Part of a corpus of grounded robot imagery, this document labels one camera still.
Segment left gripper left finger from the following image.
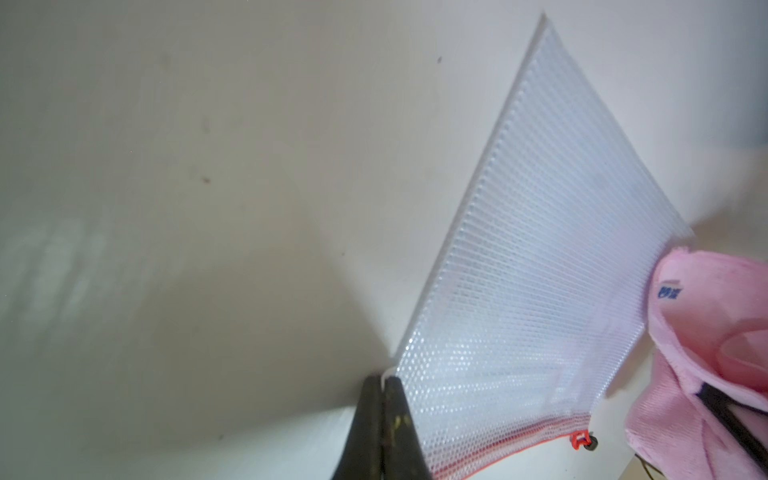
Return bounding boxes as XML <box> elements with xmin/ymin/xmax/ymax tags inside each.
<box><xmin>332</xmin><ymin>375</ymin><xmax>384</xmax><ymax>480</ymax></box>

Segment pink microfiber cloth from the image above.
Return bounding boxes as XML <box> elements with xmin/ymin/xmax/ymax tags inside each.
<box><xmin>625</xmin><ymin>249</ymin><xmax>767</xmax><ymax>479</ymax></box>

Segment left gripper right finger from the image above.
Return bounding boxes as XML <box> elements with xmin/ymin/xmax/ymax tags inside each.
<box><xmin>382</xmin><ymin>376</ymin><xmax>432</xmax><ymax>480</ymax></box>

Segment clear mesh document bag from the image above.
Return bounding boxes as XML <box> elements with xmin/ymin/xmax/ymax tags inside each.
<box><xmin>396</xmin><ymin>17</ymin><xmax>694</xmax><ymax>479</ymax></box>

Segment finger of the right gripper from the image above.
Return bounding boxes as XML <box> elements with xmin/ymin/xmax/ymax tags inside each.
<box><xmin>696</xmin><ymin>383</ymin><xmax>767</xmax><ymax>474</ymax></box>

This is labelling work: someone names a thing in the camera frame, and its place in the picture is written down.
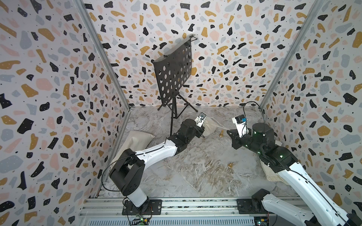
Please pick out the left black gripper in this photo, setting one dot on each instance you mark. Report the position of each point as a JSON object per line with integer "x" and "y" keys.
{"x": 199, "y": 132}

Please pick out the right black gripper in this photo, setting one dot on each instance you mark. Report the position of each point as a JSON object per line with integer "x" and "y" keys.
{"x": 234, "y": 133}

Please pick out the cream cloth bag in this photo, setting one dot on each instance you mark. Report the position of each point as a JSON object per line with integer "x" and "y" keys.
{"x": 136, "y": 141}
{"x": 210, "y": 126}
{"x": 271, "y": 175}

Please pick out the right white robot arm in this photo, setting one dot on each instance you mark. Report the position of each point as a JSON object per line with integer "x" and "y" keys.
{"x": 322, "y": 210}

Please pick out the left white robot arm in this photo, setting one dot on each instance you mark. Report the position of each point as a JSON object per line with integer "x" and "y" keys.
{"x": 128, "y": 169}

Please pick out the black perforated music stand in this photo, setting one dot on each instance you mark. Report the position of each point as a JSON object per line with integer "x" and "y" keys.
{"x": 172, "y": 70}

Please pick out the right green circuit board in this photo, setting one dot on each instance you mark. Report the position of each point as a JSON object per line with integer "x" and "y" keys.
{"x": 261, "y": 221}

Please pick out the green circuit board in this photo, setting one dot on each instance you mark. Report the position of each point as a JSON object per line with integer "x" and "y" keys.
{"x": 139, "y": 220}
{"x": 261, "y": 221}

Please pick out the left green circuit board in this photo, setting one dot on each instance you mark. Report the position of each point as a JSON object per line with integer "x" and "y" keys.
{"x": 139, "y": 220}

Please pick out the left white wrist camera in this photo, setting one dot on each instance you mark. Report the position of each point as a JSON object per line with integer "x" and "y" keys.
{"x": 200, "y": 119}

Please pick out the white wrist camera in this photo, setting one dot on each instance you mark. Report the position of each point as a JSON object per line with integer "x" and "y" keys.
{"x": 200, "y": 119}
{"x": 241, "y": 125}

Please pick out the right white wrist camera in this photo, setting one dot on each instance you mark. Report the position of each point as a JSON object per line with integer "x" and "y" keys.
{"x": 241, "y": 125}

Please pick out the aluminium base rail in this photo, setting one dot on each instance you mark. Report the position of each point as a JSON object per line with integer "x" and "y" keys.
{"x": 229, "y": 211}

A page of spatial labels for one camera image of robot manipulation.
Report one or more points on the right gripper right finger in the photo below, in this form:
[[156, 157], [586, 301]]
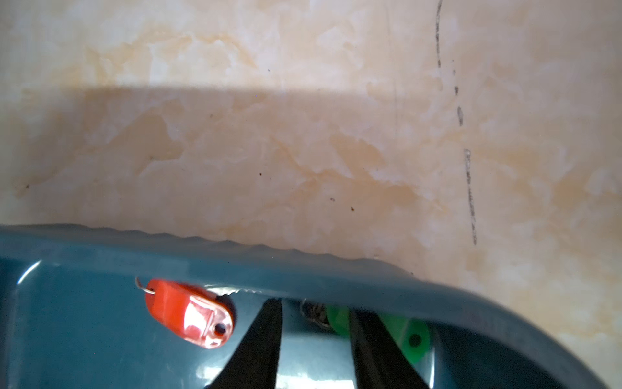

* * *

*What the task asks*. Please state how many lines in the listing contain the string "above", and give nothing besides that number.

*Response below*. 4